I think that, even after reading Ulysses with its final "yes", it would be a mistake to underestimate Joyce's connection to Catholicism, since this sense of exile, of not fulfilling oneself in this world, is exactly what our Greek-Christian civilization has called soul (as the Hail Holy Queen says: “…after this our exile, show unto us…”). More than a hundred years before Joyce, Kant and then Hegel had branded any reference of man to Transcendence as false (even if Kant did not give up the idea of a "remunerator God"). Life and its meaning are here, now, without any need to assume an "elsewhere". Man is therefore reason, feeling, emotion, dream, project, desire, hope, a without any need to bother the soul.

With this point, however, Joyce maintains a strong bond - not of faith, but of anthropology, so to speak - with the Catholicism with which he grew up, at Trinity College in Dublin, and where he was trained in the Aristotelian-Thomistic school, as can be seen in the Aristotelian incipit of the third chapter of Ulysses, "Ineluctable modality of the visible", and in the quotation of the Thomistic Ways.
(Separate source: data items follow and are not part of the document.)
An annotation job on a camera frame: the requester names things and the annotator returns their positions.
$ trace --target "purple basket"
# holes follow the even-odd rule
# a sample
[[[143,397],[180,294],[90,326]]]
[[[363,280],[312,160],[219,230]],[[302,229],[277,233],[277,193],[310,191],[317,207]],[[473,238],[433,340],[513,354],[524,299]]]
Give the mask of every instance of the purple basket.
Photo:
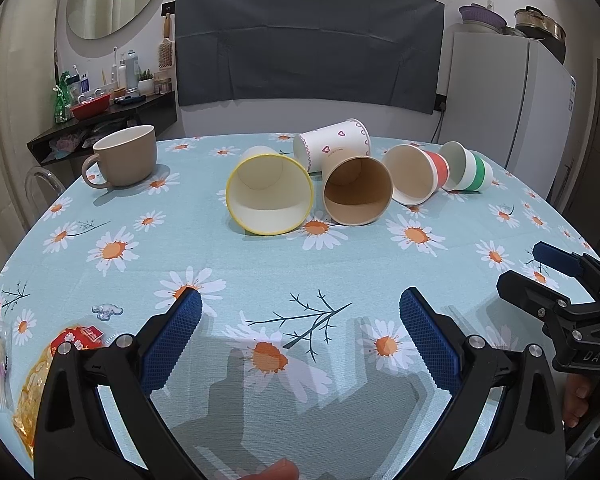
[[[502,16],[478,4],[460,7],[458,10],[465,21],[483,22],[498,30],[507,26],[507,20]]]

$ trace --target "blue gripper pad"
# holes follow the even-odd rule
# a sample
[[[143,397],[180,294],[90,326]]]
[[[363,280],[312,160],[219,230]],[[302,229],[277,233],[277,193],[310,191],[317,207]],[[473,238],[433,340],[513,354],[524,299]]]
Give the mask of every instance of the blue gripper pad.
[[[454,395],[462,383],[460,358],[419,298],[409,289],[400,297],[400,319],[436,386]]]
[[[140,387],[147,396],[164,387],[202,317],[200,293],[192,290],[183,296],[166,313],[169,319],[142,359]]]
[[[538,242],[534,245],[533,255],[537,262],[545,264],[567,276],[576,278],[582,275],[579,257],[557,247],[545,244],[544,242]]]

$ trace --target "mug handle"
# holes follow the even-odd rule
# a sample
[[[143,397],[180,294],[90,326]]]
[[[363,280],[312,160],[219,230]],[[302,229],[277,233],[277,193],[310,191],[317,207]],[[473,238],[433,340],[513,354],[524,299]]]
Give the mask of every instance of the mug handle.
[[[92,182],[91,180],[89,180],[87,177],[87,170],[91,166],[93,166],[96,162],[98,162],[99,160],[100,160],[100,156],[97,153],[94,153],[93,155],[90,155],[87,157],[87,160],[85,160],[82,163],[82,179],[88,184],[88,186],[94,187],[95,189],[105,189],[105,188],[109,187],[108,182],[103,182],[102,184],[96,184],[96,183]]]

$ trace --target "yellow rim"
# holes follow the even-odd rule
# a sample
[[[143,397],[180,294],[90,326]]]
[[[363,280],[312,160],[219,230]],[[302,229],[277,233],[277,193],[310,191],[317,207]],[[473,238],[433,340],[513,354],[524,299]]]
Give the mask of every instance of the yellow rim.
[[[231,182],[234,179],[234,176],[237,173],[238,168],[240,168],[241,165],[245,164],[246,162],[249,162],[250,160],[253,160],[254,158],[259,158],[261,156],[278,156],[280,158],[284,158],[286,160],[290,160],[292,163],[294,163],[302,171],[302,173],[304,174],[304,177],[306,178],[307,183],[309,184],[309,189],[311,190],[311,199],[309,200],[309,207],[307,208],[306,212],[304,213],[304,216],[302,217],[301,221],[299,221],[296,225],[294,225],[293,227],[291,227],[289,229],[283,229],[282,231],[276,231],[274,233],[267,233],[267,232],[262,232],[262,231],[254,231],[253,229],[249,229],[243,222],[241,222],[240,220],[238,220],[238,217],[234,214],[234,212],[231,209],[230,200],[229,200],[229,188],[231,187]],[[309,213],[311,212],[311,208],[314,205],[314,183],[312,182],[311,177],[309,176],[309,173],[307,172],[307,170],[302,166],[302,164],[300,164],[294,158],[291,158],[290,156],[286,156],[286,155],[281,155],[280,153],[259,153],[257,155],[250,156],[249,158],[245,158],[242,162],[240,162],[239,164],[236,165],[236,167],[233,169],[233,171],[229,175],[229,179],[226,181],[226,188],[224,188],[224,196],[226,198],[226,208],[229,210],[229,214],[231,215],[231,218],[233,218],[235,220],[235,222],[241,228],[243,228],[245,231],[248,231],[250,233],[253,233],[255,235],[260,235],[260,236],[283,235],[284,233],[288,233],[289,231],[293,231],[302,222],[304,222],[304,220],[309,216]]]

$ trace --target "white wall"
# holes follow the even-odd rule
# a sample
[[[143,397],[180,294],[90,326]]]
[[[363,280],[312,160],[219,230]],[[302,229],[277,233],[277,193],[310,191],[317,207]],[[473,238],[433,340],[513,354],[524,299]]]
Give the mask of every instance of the white wall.
[[[100,81],[100,71],[110,73],[113,46],[120,51],[133,48],[141,66],[153,69],[157,64],[157,45],[162,37],[160,4],[170,0],[152,0],[136,19],[116,33],[100,40],[82,40],[66,27],[66,0],[59,1],[58,53],[61,66],[78,64],[90,76]],[[445,4],[445,27],[461,22],[458,7],[487,0],[439,0]],[[590,123],[591,92],[595,76],[595,56],[600,54],[600,16],[591,13],[600,10],[594,6],[581,8],[575,0],[493,0],[496,12],[509,23],[515,24],[516,9],[532,5],[557,20],[567,31],[567,59],[565,66],[576,78],[578,93],[563,157],[571,160],[580,155],[578,150]],[[450,64],[451,42],[448,35],[443,43],[438,92],[446,93]],[[168,136],[193,136],[233,132],[278,131],[298,132],[336,122],[351,116],[362,120],[375,136],[405,139],[429,139],[438,114],[428,116],[401,108],[335,103],[325,101],[243,101],[184,107],[179,110],[180,121],[168,131]]]
It is precisely in this that Joyce's anger against a Church can be understood. A Church that, on the one hand, as mentioned, announced the Good News promising liberation from the chains that oppress every man; and on the other hand was the first operator of oppression, with its rules, its obligations, its moralism and fear used as a method to blackmail, in one way or another, everyone’s conscience.

In short, leaving aside the Church’s historical faults, specifically the Irish Church, the impression one gets when reading Joyce (and I did so much so that my desire to become a writer was drawn from him), is of a man who, to steal Rimbaud's words, remains a prisoner of his own Baptism. And I am certain that the struggle against this branding constitutes the profound sense of all his extraordinary work.


Luca Doninelli is a writer born in Leno (Brescia) in 1956. A disciple of Giovanni Testori, he is also a playwright and children’s author. He made his debut in 1990 with I due fratelli. Also amongst his works are: La revoca (1992), La nuova era (1999), Tornavamo dal mare (2004), Cattedrali (2011), Le cose semplici (2015), and La conoscenza di sé (2017), Tre casi per l'investigatore Wickson Alieni (2018, Premio Strega Ragazzi), Tre lezioni sul Romanzo (2019).